I will show what is going on in the E body ammeter circuitry and the frailties. Much of the advice above is good.
There are several underlying reasons you need to be concerned about the E body charging circuit and ammeter wiring:
- the harness design for the E body originates on the engineering boards for B bodies about 7 years before the Challenger debuts
- the design features "in-harness" ties for battery, accessory, and ignition. Bear in mind these ties are soldered, tape wrapped and placed inline within the harness.
- the Packard 56 terminals are just that, terminals from 1956
- the ammeter circuit measures the current between the battery tie and alternator output. Period. Saying current only flows when this or that is happening =NOT. The ammeter registers a discharge when the battery is discharging or a charge when the alternator is charging the battery. The total current draw/supply is running through the ammeter!
Referring to below we are talking about R6-12BK and A1-12R. R6-12BK originates on port 18 of the bulkhead. Goes to the battery tie and on to the ammeter. Horn, headlights and the fuse panel battery side are also on this R6-12BK circuit. What protects them? We have to go to the engine harness side of the circuit.
Also note A1-12R is coming to the ammeter from port 16 of the bulkhead.
On the engine harness side we see port 18 is fed directly from the alternator battery output. Port 16 connects to the battery positive through a fusible link. This link is the only protection on the wiring from the loads on the other side. Again, the ammeter is in the charge path between the alternator and battery. It "sees" both discharge and charge, all current to & from the battery passes through. Note an ammeter senses current flow without a ground. The circuit load itself is moving current (electrons) from positive to negative (ground) - the ammeter is sensing the (via a field) the current passing. A shunt "shunts" some of the current away from the ammeter and allows it to effectively read higher loads.
Now for the evidence. Look at the 18 port on this bulkhead. This is from a 35 amp alternator!
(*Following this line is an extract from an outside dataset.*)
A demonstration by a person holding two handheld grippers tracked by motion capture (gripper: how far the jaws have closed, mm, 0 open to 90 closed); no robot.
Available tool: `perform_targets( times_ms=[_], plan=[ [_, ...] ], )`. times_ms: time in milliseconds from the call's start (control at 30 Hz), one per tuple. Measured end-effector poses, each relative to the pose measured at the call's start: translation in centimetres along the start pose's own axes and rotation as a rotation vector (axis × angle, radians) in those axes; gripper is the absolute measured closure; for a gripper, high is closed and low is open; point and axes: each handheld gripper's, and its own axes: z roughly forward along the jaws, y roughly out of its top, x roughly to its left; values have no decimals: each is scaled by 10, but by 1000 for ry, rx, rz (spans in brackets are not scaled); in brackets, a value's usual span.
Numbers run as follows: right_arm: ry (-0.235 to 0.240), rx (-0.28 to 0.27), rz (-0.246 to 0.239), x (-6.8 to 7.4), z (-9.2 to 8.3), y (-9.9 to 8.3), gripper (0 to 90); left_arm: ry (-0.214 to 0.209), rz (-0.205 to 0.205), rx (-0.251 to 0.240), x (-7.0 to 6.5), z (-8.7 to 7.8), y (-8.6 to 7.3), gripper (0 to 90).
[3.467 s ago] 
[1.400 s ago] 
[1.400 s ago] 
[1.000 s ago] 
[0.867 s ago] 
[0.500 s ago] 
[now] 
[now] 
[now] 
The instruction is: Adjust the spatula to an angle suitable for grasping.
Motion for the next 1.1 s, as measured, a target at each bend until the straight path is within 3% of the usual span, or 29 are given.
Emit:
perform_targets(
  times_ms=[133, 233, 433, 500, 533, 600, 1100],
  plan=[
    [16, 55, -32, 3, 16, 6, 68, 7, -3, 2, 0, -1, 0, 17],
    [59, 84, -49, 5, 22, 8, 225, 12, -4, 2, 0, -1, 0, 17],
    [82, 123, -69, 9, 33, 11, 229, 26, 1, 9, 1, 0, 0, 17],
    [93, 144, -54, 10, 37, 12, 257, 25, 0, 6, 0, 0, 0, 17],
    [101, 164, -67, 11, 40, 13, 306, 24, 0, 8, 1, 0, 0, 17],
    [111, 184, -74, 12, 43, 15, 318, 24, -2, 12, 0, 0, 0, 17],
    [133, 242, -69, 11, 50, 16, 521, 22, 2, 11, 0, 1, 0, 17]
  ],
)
The wiring was in good shape. The connections had been cleaned and mated with dielectric grease.
Here's the technical. The ampacity of wire - and we are talking about 12 gauge on this circuit here - is related to temperature and the wire's cross-section. 12volts DC has an ampacity table that's very easy to look up. The table's usually take a temperature limit of the wire plus some safety factory to rate the wire ampacity. In rough numbers at 12vdc/10 amps a 12 gauge wire is rated at about 15 feet. What you say? An E body alternator circuit must have about 15 feet of wire between the runs to the ammeter and back to the start relay. 10 amps. So as RTA above says the circuit isnt handling much current most of the time; a little charge, a little discharge. Until a short or other load comes along. Then its too late.. Running the headlights in low alternator output discharging the battery puts all this current drain through the ammeter and bulkhead to the battery tie. Things can get warm just with that load. Now deep discharge the battery so that on next startup the voltage regulator sees a low battery and juices the field and charge current to the max. Moparroy above correctly notes this case. Now we are getting hot. You see this fail isn't about a little current being sensed in normal operation.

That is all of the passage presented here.